Alcuni studiosi affermano che i romani allungavano il vino con l’acqua, calda o fredda, subito prima di berlo, probabilmente perché all’epoca la bevanda aveva una gradazione alcolica ed una consistenza molto più alta dell’attuale, si parla di una sorta di mosto alcolico dal sapore aspro e resinoso. Il rapporto di diluizione in acqua era deciso da un “arbiter bibendi”, le proporzioni potevano essere anche di sette parti di acqua ed una di vino, ciò può rendere l’idea del tipo di bevanda che talvolta veniva anche addolcita con l’aggiunta di miele.

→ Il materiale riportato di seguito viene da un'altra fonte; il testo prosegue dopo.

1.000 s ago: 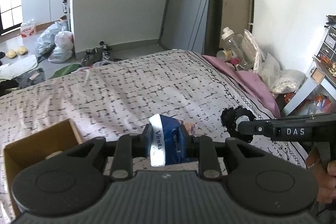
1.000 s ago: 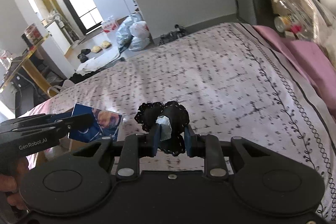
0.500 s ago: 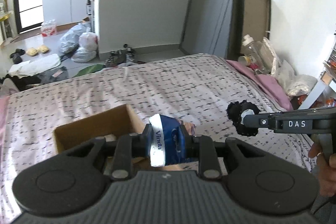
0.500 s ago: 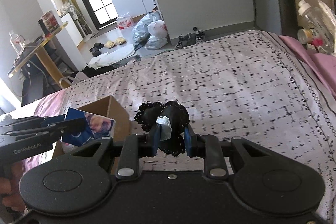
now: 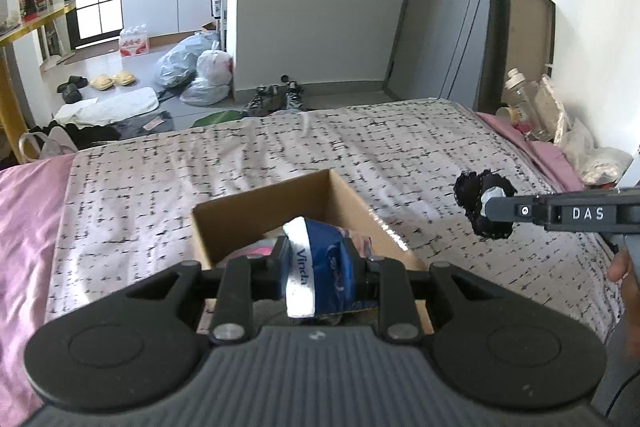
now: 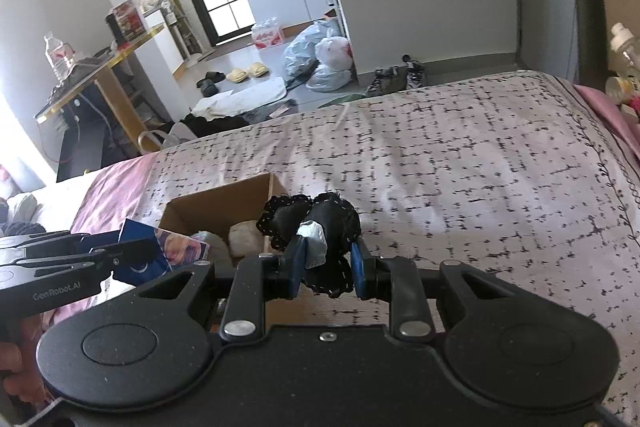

Inoltre già all’epoca non mancavano le manipolazioni con l’aggiunta di ingredienti utili – si credeva – ad una migliore conservazione del vino, o anche per renderlo più profumato ed aromatico con l’aggiunta di piante odorose come rosmarino, finocchio e anice, ma anche con chiodi di garofano, zenzero e cannella. Un radicale cambiamento delle tecniche di coltivazione si è avuto nella prima metà dell’800, quando la Fillossera, un insetto fitofago altamente dannoso che si nutriva delle radici della pianta, provocò in breve tempo la distruzione di interi vigneti in tutto il continente europeo.
Da qual momento fu necessario effettuare l’innesto, ovvero sul “piede” della pianta americana (con apparato radicale resistente all’insetto) veniva fatta attecchire una cultivar europea. Così la viticoltura conosciuta sin dai tempi antichi scompariva per sempre lasciando spazio ad una nuova forma di coltivazione. L’ultima grande trasformazione si sta vivendo in questi anni. Un mercato poco remunerativo e gli incentivi comunitari per l’estirpazione hanno drasticamente ridotto le superfici coltivate, troppo spesso trasformate in orribili campi fotovoltaici, e i pochi vigneti rimasti o quelli reimpiantati hanno subito una rapida trasformazione della forma d’allevamento, passando dal tradizionale “alberello” all’attuale “spalliera”, per essere idonei alla completa meccanizzazione necessaria sia per mancanza di manodopera che per contenere gli alti costi di produzione.
L’alberello è il frutto della saggezza contadina che nel tempo ha messo a punto una forma di coltivazione ideale per un’area tendenzialmente a clima siccitoso, una forma di allevamento destinata inesorabilmente a scomparire (si è valutata una perdita di oltre il 90%), nonostante proclami di associazioni e le richieste di intervento di tutela per questo tradizionale sistema di coltivazione. Il vigneto per diverse generazioni è stato tramandato come una sorta di corredo genetico di una famiglia, ovvero dalle piante più vecchie venivano presi i tralci da utilizzare nell’impianto di un nuovo vigneto dello stesso nucleo familiare. Ma agli ultimi viticoltori non si può chiedere di conservare una tradizione a proprie spese, nonostante siano consapevoli che l’estirpazione dei vecchi vigneti rappresenta anche una perdita di una importante identità agricola, culturale e paesaggistica dell’intero territorio.